What you have to do: No record may be left out; print them all verbatim.

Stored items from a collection

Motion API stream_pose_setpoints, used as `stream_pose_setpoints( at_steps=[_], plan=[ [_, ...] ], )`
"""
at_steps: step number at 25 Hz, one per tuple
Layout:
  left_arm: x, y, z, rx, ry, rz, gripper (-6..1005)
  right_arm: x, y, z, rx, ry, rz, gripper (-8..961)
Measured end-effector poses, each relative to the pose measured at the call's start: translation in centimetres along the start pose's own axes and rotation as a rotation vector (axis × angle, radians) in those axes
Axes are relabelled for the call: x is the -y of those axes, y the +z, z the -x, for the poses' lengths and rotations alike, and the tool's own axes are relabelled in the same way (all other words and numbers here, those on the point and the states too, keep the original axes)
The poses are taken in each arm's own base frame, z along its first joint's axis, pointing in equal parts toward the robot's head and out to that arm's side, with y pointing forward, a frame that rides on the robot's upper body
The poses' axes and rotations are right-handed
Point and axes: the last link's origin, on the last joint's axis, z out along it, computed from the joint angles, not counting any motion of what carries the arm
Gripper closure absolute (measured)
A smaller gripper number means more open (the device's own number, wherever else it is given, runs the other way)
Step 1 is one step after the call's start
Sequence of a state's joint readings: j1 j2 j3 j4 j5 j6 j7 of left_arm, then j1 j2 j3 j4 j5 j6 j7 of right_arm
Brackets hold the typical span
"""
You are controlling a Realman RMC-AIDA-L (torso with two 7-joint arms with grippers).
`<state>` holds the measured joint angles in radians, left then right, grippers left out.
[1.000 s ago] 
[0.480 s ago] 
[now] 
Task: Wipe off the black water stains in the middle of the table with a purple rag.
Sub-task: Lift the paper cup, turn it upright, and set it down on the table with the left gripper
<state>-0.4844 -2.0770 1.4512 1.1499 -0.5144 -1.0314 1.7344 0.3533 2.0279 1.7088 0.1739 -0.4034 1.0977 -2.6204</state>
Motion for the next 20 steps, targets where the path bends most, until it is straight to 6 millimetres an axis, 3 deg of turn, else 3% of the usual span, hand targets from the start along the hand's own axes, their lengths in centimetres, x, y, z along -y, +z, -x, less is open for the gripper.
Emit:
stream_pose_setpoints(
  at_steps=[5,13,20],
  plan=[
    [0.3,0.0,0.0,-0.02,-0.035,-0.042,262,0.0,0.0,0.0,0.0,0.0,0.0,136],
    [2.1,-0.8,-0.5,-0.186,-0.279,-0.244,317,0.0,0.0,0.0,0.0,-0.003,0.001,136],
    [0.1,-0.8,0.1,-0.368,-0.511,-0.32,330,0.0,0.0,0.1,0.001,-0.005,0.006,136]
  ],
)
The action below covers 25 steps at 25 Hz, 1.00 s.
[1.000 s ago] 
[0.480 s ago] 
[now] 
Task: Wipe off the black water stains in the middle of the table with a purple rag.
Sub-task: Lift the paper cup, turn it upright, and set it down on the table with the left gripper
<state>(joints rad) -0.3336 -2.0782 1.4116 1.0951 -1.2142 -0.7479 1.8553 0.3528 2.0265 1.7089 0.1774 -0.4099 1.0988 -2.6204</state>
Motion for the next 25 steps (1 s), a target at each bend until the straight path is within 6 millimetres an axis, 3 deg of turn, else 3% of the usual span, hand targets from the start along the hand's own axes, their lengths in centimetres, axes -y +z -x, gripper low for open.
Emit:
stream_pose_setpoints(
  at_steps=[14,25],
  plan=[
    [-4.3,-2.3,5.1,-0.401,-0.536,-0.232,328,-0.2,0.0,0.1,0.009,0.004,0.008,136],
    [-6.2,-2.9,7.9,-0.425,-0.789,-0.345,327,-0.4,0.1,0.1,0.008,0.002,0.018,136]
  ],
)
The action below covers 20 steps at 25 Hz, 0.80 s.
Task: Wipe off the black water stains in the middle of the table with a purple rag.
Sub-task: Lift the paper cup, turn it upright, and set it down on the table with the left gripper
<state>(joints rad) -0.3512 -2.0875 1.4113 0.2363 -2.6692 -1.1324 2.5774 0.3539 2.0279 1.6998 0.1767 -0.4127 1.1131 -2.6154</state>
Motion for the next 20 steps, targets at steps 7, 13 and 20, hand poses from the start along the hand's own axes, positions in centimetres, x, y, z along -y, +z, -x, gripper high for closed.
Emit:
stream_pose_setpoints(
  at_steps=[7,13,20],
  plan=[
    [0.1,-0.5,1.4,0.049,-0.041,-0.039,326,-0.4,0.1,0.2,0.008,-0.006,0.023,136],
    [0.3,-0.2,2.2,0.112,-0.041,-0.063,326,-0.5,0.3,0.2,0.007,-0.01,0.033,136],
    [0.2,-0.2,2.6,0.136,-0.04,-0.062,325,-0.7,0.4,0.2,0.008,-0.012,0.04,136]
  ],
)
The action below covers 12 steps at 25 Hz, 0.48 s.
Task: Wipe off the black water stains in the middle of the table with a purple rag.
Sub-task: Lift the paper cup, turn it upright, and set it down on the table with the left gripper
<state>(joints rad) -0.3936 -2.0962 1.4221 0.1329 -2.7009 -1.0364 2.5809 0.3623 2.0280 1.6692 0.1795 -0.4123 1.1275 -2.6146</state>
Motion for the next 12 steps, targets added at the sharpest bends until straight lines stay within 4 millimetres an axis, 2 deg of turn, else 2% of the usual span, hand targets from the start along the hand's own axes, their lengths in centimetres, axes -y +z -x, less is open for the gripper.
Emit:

Solution to the problem:
Motion API stream_pose_setpoints, used as `stream_pose_setpoints( at_steps=[_], plan=[ [_, ...] ], )`
"""
at_steps: step number at 25 Hz, one per tuple
Layout:
  left_arm: x, y, z, rx, ry, rz, gripper (-6..1005)
  right_arm: x, y, z, rx, ry, rz, gripper (-8..961)
Measured end-effector poses, each relative to the pose measured at the call's start: translation in centimetres along the start pose's own axes and rotation as a rotation vector (axis × angle, radians) in those axes
Axes are relabelled for the call: x is the -y of those axes, y the +z, z the -x, for the poses' lengths and rotations alike, and the tool's own axes are relabelled in the same way (all other words and numbers here, those on the point and the states too, keep the original axes)
The poses are taken in each arm's own base frame, z along its first joint's axis, pointing in equal parts toward the robot's head and out to that arm's side, with y pointing forward, a frame that rides on the robot's upper body
The poses' axes and rotations are right-handed
Point and axes: the last link's origin, on the last joint's axis, z out along it, computed from the joint angles, not counting any motion of what carries the arm
Gripper closure absolute (measured)
A smaller gripper number means more open (the device's own number, wherever else it is given, runs the other way)
Step 1 is one step after the call's start
Sequence of a state's joint readings: j1 j2 j3 j4 j5 j6 j7 of left_arm, then j1 j2 j3 j4 j5 j6 j7 of right_arm
Brackets hold the typical span
"""
You are controlling a Realman RMC-AIDA-L (torso with two 7-joint arms with grippers).
`<state>` holds the measured joint angles in radians, left then right, grippers left out.
[1.000 s ago] 
[0.480 s ago] 
[now] 
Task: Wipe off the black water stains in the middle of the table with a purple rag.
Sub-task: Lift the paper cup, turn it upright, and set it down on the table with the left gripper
<state>-0.4844 -2.0770 1.4512 1.1499 -0.5144 -1.0314 1.7344 0.3533 2.0279 1.7088 0.1739 -0.4034 1.0977 -2.6204</state>
Motion for the next 20 steps, targets where the path bends most, until it is straight to 6 millimetres an axis, 3 deg of turn, else 3% of the usual span, hand targets from the start along the hand's own axes, their lengths in centimetres, x, y, z along -y, +z, -x, less is open for the gripper.
Emit:
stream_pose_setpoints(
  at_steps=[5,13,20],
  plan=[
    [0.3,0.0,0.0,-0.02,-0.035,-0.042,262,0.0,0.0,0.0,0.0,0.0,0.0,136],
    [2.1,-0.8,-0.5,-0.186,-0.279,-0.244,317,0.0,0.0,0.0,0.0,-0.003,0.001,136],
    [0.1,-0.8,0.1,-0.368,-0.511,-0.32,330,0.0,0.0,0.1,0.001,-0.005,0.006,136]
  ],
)
The action below covers 25 steps at 25 Hz, 1.00 s.
[1.000 s ago] 
[0.480 s ago] 
[now] 
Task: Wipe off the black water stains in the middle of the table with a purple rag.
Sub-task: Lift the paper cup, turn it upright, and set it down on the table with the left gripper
<state>(joints rad) -0.3336 -2.0782 1.4116 1.0951 -1.2142 -0.7479 1.8553 0.3528 2.0265 1.7089 0.1774 -0.4099 1.0988 -2.6204</state>
Motion for the next 25 steps (1 s), a target at each bend until the straight path is within 6 millimetres an axis, 3 deg of turn, else 3% of the usual span, hand targets from the start along the hand's own axes, their lengths in centimetres, axes -y +z -x, gripper low for open.
Emit:
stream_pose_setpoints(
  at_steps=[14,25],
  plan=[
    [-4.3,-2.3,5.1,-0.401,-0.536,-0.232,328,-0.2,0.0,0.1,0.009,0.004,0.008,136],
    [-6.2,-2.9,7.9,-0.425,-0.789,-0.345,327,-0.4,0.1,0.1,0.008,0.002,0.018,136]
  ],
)
The action below covers 20 steps at 25 Hz, 0.80 s.
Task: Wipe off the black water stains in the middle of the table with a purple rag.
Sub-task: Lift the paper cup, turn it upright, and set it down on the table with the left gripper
<state>(joints rad) -0.3512 -2.0875 1.4113 0.2363 -2.6692 -1.1324 2.5774 0.3539 2.0279 1.6998 0.1767 -0.4127 1.1131 -2.6154</state>
Motion for the next 20 steps, targets at steps 7, 13 and 20, hand poses from the start along the hand's own axes, positions in centimetres, x, y, z along -y, +z, -x, gripper high for closed.
Emit:
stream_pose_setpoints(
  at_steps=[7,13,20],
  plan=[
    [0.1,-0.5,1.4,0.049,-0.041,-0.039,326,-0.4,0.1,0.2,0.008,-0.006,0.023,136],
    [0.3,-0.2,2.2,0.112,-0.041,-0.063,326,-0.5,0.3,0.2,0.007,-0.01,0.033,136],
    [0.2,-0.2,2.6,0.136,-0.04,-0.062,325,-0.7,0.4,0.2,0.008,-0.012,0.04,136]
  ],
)
The action below covers 12 steps at 25 Hz, 0.48 s.
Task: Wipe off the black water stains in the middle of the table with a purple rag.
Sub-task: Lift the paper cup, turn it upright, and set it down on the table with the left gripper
<state>(joints rad) -0.3936 -2.0962 1.4221 0.1329 -2.7009 -1.0364 2.5809 0.3623 2.0280 1.6692 0.1795 -0.4123 1.1275 -2.6146</state>
Motion for the next 12 steps, targets added at the sharpest bends until straight lines stay within 4 millimetres an axis, 2 deg of turn, else 2% of the usual span, hand targets from the start along the hand's own axes, their lengths in centimetres, axes -y +z -x, less is open for the gripper.
Emit:

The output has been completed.